PROBLEM TO WORK ON: Write the full listing out again, keeping every line exactly as it is.

MATERIAL PROVIDED:
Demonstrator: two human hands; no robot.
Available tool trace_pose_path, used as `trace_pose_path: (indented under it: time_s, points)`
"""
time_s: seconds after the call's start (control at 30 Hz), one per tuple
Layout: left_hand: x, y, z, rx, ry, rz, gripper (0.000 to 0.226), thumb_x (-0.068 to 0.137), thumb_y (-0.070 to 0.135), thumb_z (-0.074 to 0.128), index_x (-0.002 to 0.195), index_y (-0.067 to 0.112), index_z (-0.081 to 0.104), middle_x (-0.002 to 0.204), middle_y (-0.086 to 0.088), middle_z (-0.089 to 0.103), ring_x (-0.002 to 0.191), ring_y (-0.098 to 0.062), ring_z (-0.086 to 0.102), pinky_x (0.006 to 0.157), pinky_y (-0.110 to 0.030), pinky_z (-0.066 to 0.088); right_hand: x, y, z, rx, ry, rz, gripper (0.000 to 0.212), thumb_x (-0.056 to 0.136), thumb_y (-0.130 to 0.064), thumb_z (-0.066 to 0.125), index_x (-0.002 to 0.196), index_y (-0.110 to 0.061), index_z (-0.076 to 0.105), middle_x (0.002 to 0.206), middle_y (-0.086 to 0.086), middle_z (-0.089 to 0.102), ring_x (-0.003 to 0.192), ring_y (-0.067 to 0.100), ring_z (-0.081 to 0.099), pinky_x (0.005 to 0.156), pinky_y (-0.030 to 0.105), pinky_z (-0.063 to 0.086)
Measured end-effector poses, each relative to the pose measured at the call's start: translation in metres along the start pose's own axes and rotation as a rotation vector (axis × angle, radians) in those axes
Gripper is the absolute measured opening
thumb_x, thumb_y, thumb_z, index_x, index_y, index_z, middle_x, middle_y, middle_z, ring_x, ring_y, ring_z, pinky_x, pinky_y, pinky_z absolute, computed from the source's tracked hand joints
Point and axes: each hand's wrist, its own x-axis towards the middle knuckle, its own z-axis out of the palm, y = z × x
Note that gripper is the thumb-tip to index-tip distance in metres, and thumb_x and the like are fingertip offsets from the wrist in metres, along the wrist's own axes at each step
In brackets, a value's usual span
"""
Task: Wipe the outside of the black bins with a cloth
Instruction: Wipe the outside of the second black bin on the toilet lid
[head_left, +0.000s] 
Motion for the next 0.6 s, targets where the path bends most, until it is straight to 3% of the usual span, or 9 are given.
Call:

RESPONSE TO THIS TASK:
Demonstrator: two human hands; no robot.
Available tool trace_pose_path, used as `trace_pose_path: (indented under it: time_s, points)`
"""
time_s: seconds after the call's start (control at 30 Hz), one per tuple
Layout: left_hand: x, y, z, rx, ry, rz, gripper (0.000 to 0.226), thumb_x (-0.068 to 0.137), thumb_y (-0.070 to 0.135), thumb_z (-0.074 to 0.128), index_x (-0.002 to 0.195), index_y (-0.067 to 0.112), index_z (-0.081 to 0.104), middle_x (-0.002 to 0.204), middle_y (-0.086 to 0.088), middle_z (-0.089 to 0.103), ring_x (-0.002 to 0.191), ring_y (-0.098 to 0.062), ring_z (-0.086 to 0.102), pinky_x (0.006 to 0.157), pinky_y (-0.110 to 0.030), pinky_z (-0.066 to 0.088); right_hand: x, y, z, rx, ry, rz, gripper (0.000 to 0.212), thumb_x (-0.056 to 0.136), thumb_y (-0.130 to 0.064), thumb_z (-0.066 to 0.125), index_x (-0.002 to 0.196), index_y (-0.110 to 0.061), index_z (-0.076 to 0.105), middle_x (0.002 to 0.206), middle_y (-0.086 to 0.086), middle_z (-0.089 to 0.102), ring_x (-0.003 to 0.192), ring_y (-0.067 to 0.100), ring_z (-0.081 to 0.099), pinky_x (0.005 to 0.156), pinky_y (-0.030 to 0.105), pinky_z (-0.063 to 0.086)
Measured end-effector poses, each relative to the pose measured at the call's start: translation in metres along the start pose's own axes and rotation as a rotation vector (axis × angle, radians) in those axes
Gripper is the absolute measured opening
thumb_x, thumb_y, thumb_z, index_x, index_y, index_z, middle_x, middle_y, middle_z, ring_x, ring_y, ring_z, pinky_x, pinky_y, pinky_z absolute, computed from the source's tracked hand joints
Point and axes: each hand's wrist, its own x-axis towards the middle knuckle, its own z-axis out of the palm, y = z × x
Note that gripper is the thumb-tip to index-tip distance in metres, and thumb_x and the like are fingertip offsets from the wrist in metres, along the wrist's own axes at each step
In brackets, a value's usual span
"""
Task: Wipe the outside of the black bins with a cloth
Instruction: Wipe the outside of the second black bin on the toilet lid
[head_left, +0.000s] 
Motion for the next 0.6 s, targets where the path bends most, until it is straight to 3% of the usual span, or 9 are given.
Call:

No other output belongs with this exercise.